→ Description of the task:
Could you transcribe all of the data word for word?

→ The data:

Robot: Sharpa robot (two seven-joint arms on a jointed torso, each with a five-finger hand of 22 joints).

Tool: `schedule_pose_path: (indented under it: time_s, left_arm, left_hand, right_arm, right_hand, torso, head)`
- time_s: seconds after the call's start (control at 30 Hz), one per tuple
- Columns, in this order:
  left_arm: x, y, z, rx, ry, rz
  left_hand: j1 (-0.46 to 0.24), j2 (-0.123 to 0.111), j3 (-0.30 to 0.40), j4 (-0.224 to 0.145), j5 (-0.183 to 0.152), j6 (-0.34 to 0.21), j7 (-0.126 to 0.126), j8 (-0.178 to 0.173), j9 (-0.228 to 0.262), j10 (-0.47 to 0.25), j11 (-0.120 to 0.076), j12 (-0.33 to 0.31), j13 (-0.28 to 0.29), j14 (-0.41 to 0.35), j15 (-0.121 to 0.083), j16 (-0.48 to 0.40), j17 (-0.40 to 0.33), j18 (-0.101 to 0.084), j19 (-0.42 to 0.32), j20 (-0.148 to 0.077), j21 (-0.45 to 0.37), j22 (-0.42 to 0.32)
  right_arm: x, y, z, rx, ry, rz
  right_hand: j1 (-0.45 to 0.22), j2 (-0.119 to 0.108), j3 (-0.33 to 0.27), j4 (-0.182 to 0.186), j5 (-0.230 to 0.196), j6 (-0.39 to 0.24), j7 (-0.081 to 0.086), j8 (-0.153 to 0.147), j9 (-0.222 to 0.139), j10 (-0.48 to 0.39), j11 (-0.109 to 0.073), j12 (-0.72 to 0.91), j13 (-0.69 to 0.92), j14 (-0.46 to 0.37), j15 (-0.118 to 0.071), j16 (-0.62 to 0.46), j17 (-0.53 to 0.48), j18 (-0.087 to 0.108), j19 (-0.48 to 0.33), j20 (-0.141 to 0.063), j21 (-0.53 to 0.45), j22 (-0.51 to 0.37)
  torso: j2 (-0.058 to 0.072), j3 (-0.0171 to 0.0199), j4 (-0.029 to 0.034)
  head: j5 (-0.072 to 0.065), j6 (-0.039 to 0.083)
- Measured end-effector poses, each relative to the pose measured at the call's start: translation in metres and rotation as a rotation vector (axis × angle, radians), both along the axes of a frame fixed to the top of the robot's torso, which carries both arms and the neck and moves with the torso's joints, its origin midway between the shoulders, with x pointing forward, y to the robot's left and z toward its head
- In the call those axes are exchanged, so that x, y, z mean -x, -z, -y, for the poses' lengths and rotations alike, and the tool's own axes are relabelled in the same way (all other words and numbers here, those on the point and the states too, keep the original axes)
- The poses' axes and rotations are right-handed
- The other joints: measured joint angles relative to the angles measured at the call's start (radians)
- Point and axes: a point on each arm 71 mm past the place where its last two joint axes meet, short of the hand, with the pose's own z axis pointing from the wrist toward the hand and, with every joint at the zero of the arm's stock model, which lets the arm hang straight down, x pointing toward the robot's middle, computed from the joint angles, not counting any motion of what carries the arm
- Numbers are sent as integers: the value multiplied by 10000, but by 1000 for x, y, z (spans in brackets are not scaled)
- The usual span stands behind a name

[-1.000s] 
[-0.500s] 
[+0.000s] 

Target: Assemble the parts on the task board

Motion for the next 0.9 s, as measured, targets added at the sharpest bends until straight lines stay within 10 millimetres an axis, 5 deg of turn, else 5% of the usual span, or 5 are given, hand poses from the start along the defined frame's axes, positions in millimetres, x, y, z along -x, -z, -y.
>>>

→ Completed exercise:
Robot: Sharpa robot (two seven-joint arms on a jointed torso, each with a five-finger hand of 22 joints).

Tool: `schedule_pose_path: (indented under it: time_s, left_arm, left_hand, right_arm, right_hand, torso, head)`
- time_s: seconds after the call's start (control at 30 Hz), one per tuple
- Columns, in this order:
  left_arm: x, y, z, rx, ry, rz
  left_hand: j1 (-0.46 to 0.24), j2 (-0.123 to 0.111), j3 (-0.30 to 0.40), j4 (-0.224 to 0.145), j5 (-0.183 to 0.152), j6 (-0.34 to 0.21), j7 (-0.126 to 0.126), j8 (-0.178 to 0.173), j9 (-0.228 to 0.262), j10 (-0.47 to 0.25), j11 (-0.120 to 0.076), j12 (-0.33 to 0.31), j13 (-0.28 to 0.29), j14 (-0.41 to 0.35), j15 (-0.121 to 0.083), j16 (-0.48 to 0.40), j17 (-0.40 to 0.33), j18 (-0.101 to 0.084), j19 (-0.42 to 0.32), j20 (-0.148 to 0.077), j21 (-0.45 to 0.37), j22 (-0.42 to 0.32)
  right_arm: x, y, z, rx, ry, rz
  right_hand: j1 (-0.45 to 0.22), j2 (-0.119 to 0.108), j3 (-0.33 to 0.27), j4 (-0.182 to 0.186), j5 (-0.230 to 0.196), j6 (-0.39 to 0.24), j7 (-0.081 to 0.086), j8 (-0.153 to 0.147), j9 (-0.222 to 0.139), j10 (-0.48 to 0.39), j11 (-0.109 to 0.073), j12 (-0.72 to 0.91), j13 (-0.69 to 0.92), j14 (-0.46 to 0.37), j15 (-0.118 to 0.071), j16 (-0.62 to 0.46), j17 (-0.53 to 0.48), j18 (-0.087 to 0.108), j19 (-0.48 to 0.33), j20 (-0.141 to 0.063), j21 (-0.53 to 0.45), j22 (-0.51 to 0.37)
  torso: j2 (-0.058 to 0.072), j3 (-0.0171 to 0.0199), j4 (-0.029 to 0.034)
  head: j5 (-0.072 to 0.065), j6 (-0.039 to 0.083)
- Measured end-effector poses, each relative to the pose measured at the call's start: translation in metres and rotation as a rotation vector (axis × angle, radians), both along the axes of a frame fixed to the top of the robot's torso, which carries both arms and the neck and moves with the torso's joints, its origin midway between the shoulders, with x pointing forward, y to the robot's left and z toward its head
- In the call those axes are exchanged, so that x, y, z mean -x, -z, -y, for the poses' lengths and rotations alike, and the tool's own axes are relabelled in the same way (all other words and numbers here, those on the point and the states too, keep the original axes)
- The poses' axes and rotations are right-handed
- The other joints: measured joint angles relative to the angles measured at the call's start (radians)
- Point and axes: a point on each arm 71 mm past the place where its last two joint axes meet, short of the hand, with the pose's own z axis pointing from the wrist toward the hand and, with every joint at the zero of the arm's stock model, which lets the arm hang straight down, x pointing toward the robot's middle, computed from the joint angles, not counting any motion of what carries the arm
- Numbers are sent as integers: the value multiplied by 10000, but by 1000 for x, y, z (spans in brackets are not scaled)
- The usual span stands behind a name

[-1.000s] 
[-0.500s] 
[+0.000s] 

Target: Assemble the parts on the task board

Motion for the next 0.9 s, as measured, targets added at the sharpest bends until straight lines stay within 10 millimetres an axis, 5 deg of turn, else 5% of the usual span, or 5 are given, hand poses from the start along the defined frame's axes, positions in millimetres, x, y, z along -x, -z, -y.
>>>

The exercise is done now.